#### [Brief]
In the listing below, the lines starting with the line with "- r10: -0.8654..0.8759" and going on through the line with "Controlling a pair" are to be reproduced exactly, and only those.
--- --- ---
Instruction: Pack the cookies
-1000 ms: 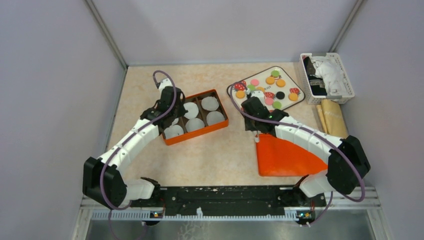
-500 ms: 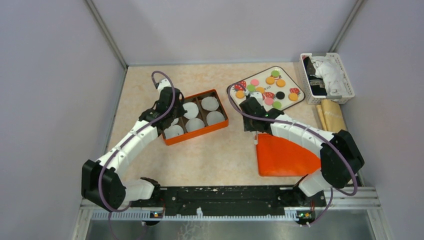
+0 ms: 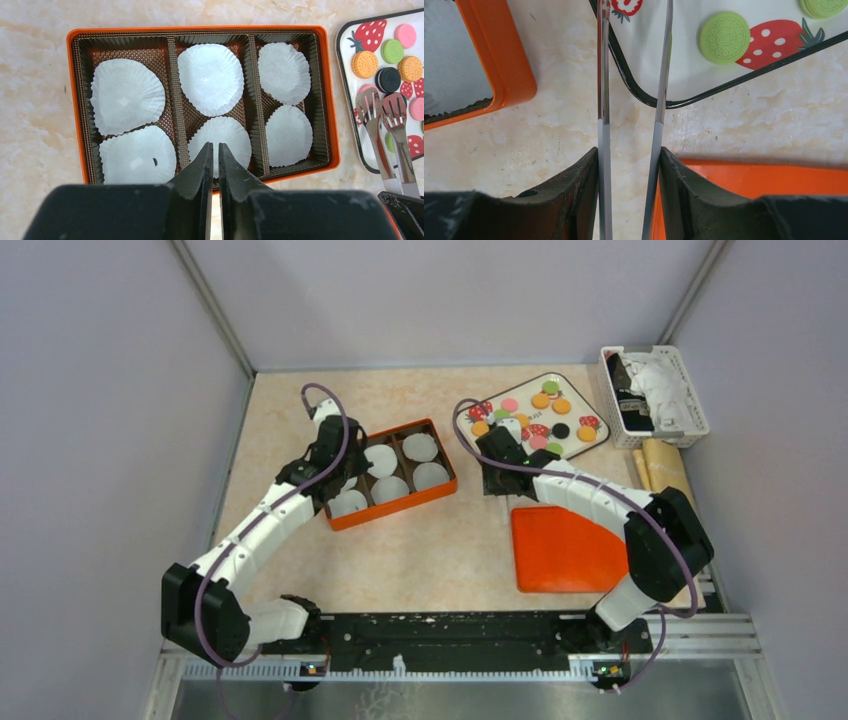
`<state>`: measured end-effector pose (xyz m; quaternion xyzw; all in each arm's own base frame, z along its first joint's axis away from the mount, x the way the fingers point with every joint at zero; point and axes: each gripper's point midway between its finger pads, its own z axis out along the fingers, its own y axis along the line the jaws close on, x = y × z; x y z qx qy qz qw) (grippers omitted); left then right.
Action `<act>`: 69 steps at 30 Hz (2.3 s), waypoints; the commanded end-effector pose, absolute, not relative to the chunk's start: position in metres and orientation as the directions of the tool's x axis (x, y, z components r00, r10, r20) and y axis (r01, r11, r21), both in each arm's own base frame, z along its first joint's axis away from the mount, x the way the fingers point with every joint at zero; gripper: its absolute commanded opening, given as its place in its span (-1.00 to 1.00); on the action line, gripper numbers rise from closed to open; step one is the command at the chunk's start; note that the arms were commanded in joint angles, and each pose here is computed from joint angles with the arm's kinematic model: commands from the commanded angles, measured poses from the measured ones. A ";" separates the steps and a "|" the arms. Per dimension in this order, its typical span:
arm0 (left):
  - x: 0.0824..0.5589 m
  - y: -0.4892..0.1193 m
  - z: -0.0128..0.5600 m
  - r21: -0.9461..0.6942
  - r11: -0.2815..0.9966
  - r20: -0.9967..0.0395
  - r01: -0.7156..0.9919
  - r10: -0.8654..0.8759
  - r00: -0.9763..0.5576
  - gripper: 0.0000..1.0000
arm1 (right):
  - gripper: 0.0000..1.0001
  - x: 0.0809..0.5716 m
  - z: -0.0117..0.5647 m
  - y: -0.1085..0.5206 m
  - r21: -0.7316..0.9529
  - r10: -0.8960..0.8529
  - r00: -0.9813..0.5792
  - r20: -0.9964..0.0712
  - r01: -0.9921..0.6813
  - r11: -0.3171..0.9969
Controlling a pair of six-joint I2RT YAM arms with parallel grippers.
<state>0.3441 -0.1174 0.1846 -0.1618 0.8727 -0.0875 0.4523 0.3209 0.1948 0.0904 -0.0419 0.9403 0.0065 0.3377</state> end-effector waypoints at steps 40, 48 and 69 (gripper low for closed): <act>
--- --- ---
#### [The completed task]
  - r10: -0.8654..0.8759
  - r00: -0.9763..0.5576
  - gripper: 0.0000..1.0000
arm1 (right):
  - gripper: 0.0000..1.0001
  - x: 0.0809..0.5716 m
  - z: -0.0117..0.5647 m
  - y: -0.1085..0.5206 m
  - r21: -0.7316..0.9529
  - r10: -0.8960..0.8529
  - r00: -0.9813..0.5792
  - r20: -0.9964..0.0712
  - r01: -0.9921..0.6813
  - r11: -0.3171..0.9969
Controlling a pair of six-joint I2RT YAM arms with parallel grippers.

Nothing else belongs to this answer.